▶ **WORK ORDER**:
Your task is to copy the lines of the data below from the line holding "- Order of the" through the line holding "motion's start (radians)", inclusive, exactly and with nothing added.

▶ **GIVEN RECORDS**:
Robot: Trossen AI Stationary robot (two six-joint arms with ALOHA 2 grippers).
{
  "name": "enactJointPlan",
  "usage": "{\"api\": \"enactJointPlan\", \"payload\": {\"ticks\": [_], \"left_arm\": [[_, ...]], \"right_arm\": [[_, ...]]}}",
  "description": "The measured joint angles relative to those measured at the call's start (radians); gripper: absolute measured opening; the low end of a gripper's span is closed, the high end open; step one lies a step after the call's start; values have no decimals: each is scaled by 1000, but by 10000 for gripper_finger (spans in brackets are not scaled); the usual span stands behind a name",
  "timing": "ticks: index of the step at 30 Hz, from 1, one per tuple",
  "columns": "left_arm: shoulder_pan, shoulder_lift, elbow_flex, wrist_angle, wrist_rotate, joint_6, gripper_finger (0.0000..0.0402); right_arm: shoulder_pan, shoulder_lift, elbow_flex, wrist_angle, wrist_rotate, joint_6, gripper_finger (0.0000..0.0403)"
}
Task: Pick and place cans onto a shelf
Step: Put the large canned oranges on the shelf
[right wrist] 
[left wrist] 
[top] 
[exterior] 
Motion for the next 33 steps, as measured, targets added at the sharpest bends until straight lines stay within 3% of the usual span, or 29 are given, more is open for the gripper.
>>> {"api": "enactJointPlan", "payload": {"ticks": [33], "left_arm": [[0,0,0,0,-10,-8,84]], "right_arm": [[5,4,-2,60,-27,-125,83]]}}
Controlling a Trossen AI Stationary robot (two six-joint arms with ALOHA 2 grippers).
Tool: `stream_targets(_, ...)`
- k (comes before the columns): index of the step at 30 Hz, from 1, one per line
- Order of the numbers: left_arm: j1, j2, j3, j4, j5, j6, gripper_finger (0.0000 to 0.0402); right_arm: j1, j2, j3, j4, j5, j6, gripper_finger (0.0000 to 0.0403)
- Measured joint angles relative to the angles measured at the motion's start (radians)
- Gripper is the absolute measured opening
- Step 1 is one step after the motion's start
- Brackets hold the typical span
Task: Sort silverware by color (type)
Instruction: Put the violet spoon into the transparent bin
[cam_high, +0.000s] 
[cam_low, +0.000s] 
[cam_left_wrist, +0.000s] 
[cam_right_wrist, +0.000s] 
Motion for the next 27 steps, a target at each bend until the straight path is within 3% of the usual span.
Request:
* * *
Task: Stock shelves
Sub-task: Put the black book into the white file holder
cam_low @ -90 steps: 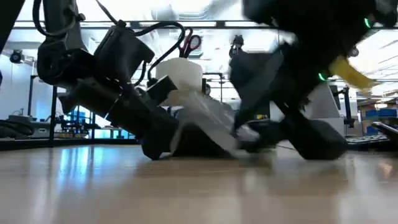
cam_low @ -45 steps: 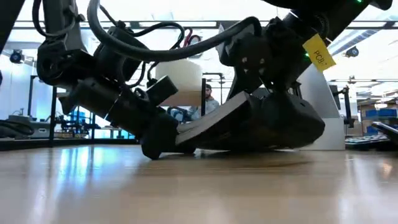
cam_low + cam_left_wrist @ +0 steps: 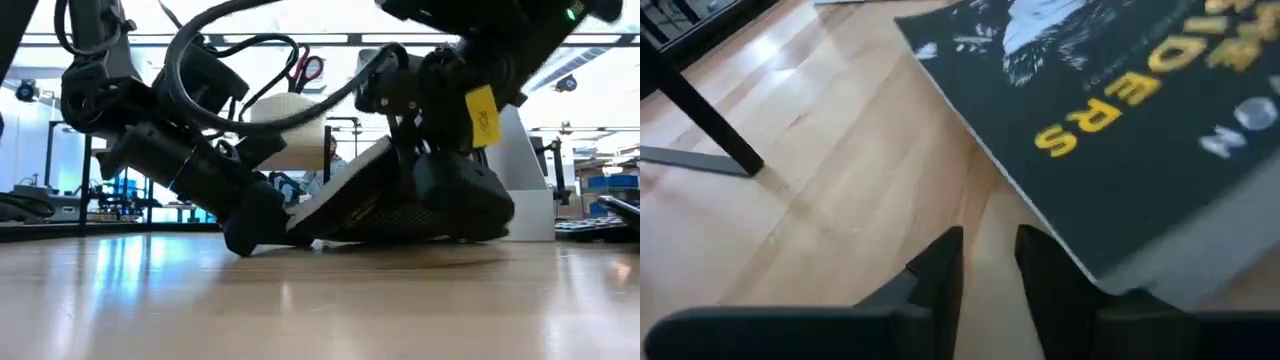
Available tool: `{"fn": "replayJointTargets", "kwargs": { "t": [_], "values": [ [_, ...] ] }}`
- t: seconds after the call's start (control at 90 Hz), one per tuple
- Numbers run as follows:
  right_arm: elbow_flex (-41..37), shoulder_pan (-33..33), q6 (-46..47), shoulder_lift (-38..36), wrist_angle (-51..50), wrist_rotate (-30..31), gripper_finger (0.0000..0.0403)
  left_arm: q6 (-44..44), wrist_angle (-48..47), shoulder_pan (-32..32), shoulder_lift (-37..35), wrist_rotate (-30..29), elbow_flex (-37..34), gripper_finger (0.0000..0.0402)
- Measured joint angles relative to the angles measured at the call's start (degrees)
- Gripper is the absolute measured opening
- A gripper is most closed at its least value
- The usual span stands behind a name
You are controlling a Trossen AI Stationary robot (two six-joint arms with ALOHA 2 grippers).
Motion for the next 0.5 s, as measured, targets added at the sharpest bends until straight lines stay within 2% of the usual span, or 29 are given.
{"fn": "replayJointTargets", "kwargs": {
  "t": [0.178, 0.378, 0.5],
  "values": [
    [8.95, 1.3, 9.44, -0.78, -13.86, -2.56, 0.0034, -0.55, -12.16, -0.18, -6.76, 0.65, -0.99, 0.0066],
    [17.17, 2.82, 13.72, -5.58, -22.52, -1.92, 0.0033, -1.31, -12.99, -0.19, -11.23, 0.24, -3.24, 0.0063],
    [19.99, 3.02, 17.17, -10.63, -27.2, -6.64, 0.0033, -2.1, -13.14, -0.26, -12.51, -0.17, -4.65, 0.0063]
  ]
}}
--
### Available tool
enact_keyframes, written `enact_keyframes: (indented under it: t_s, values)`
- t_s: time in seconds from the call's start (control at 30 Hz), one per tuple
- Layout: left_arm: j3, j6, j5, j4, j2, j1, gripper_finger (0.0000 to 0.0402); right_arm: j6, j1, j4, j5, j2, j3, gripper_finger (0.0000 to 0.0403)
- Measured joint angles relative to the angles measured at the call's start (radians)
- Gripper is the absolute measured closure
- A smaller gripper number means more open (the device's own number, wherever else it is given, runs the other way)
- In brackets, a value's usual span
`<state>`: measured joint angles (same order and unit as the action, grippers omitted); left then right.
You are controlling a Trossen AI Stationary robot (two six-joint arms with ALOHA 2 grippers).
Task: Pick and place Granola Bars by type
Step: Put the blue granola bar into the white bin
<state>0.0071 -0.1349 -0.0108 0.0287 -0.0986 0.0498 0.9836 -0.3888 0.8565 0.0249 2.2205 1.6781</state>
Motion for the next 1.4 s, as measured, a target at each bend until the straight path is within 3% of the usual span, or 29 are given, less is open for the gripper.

▶ **ANSWER**:
- Order of the numbers: left_arm: j1, j2, j3, j4, j5, j6, gripper_finger (0.0000 to 0.0402); right_arm: j1, j2, j3, j4, j5, j6, gripper_finger (0.0000 to 0.0403)
- Measured joint angles relative to the angles measured at the motion's start (radians)

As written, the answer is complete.